1. **Mean** (\(\mu\)): 
   \[
   \mu = n \times p
   \]
   
2. **Variance** (\(\sigma^2\)): 
   \[
   \sigma^2 = n \times p \times (1 - p)
   \]
   
3. **Standard Deviation** (\(\sigma\)): 
   \[
   \sigma = \sqrt{n \times p \times (1 - p)}
   \]

Given:
- \( n = 128 \)
- \( p = 0.33 \)

Let's calculate each one step by step.

### 1. Mean (\(\mu\))
\[
\mu = 128 \times 0.33 = 42.24
\]

### 2. Variance (\(\sigma^2\))
\[
\sigma^2 = 128 \times 0.33 \times (1 - 0.33) = 128 \times 0.33 \times 0.67 \approx 28.2816
\]

### 3. Standard Deviation (\(\sigma\))
\[
\sigma = \sqrt{128 \times 0.33 \times 0.67} \approx \sqrt{28.2816} \approx 5.319
\]

### Summary:
- **Mean (\(\mu\))**: 42.24
- **Variance (\(\sigma^2\))**: 28.2816
- **Standard Deviation (\(\sigma\))**: 5.319

Would you like any additional details or have any questions?

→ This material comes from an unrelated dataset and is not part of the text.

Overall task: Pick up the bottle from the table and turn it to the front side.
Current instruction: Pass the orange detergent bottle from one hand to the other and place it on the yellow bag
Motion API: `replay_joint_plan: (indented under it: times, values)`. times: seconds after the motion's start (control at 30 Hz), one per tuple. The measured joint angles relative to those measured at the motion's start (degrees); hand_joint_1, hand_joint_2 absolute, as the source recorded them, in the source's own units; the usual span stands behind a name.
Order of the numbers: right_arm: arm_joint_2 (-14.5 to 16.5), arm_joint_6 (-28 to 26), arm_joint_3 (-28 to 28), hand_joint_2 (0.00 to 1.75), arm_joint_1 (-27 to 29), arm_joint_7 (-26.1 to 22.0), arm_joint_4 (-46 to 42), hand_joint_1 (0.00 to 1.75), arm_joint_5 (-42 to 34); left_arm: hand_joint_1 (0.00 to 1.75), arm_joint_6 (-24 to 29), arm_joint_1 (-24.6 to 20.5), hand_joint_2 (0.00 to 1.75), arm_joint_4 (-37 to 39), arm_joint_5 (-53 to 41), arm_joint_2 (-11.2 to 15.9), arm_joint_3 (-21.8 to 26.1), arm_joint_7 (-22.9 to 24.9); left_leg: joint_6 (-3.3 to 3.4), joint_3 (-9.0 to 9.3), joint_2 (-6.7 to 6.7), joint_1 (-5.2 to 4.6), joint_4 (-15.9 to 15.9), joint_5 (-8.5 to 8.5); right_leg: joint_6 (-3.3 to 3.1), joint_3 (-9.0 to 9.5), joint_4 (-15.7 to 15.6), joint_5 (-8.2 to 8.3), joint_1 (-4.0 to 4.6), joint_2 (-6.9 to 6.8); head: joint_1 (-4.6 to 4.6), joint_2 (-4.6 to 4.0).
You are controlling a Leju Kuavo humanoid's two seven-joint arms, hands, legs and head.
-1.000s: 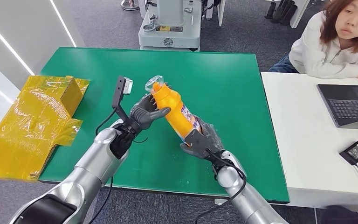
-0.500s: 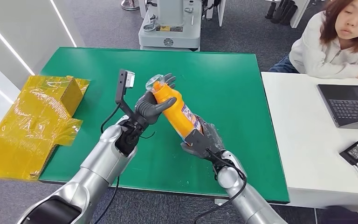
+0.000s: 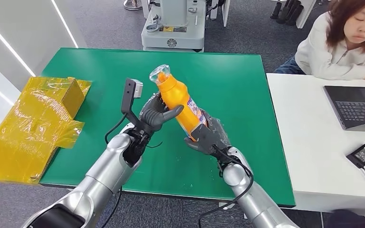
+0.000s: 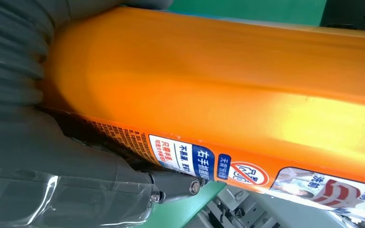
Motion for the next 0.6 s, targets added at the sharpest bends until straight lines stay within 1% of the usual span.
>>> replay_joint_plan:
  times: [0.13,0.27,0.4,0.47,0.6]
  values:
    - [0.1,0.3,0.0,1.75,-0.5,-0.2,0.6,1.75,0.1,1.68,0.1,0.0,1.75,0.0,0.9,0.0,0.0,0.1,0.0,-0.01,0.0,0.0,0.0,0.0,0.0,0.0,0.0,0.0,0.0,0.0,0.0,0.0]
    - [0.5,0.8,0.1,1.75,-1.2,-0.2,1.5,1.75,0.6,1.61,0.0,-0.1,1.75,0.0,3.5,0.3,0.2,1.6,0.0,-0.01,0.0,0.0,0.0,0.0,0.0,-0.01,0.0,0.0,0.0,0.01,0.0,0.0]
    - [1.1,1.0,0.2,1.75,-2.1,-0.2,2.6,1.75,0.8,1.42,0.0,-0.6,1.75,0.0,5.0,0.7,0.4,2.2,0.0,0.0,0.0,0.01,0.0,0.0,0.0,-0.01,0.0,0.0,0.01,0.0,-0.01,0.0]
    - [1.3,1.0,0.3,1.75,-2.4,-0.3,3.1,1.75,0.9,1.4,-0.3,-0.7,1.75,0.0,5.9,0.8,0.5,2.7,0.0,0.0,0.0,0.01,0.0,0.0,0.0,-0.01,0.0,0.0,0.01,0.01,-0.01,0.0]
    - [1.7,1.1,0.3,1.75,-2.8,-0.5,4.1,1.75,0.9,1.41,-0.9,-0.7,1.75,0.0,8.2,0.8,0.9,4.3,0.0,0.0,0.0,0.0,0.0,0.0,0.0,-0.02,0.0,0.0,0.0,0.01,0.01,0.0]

Here are some related questions:
1. How does the value of \(p\) affect the mean in a binomial distribution?
2. What is the impact of increasing \(n\) on the standard deviation?
3. How would you interpret the standard deviation in this context?
4. Can a binomial distribution have a variance larger than its mean?
5. What conditions must be met for a distribution to be considered binomial?

**Tip:** The standard deviation provides insight into how much variation exists around the mean in a binomial distribution.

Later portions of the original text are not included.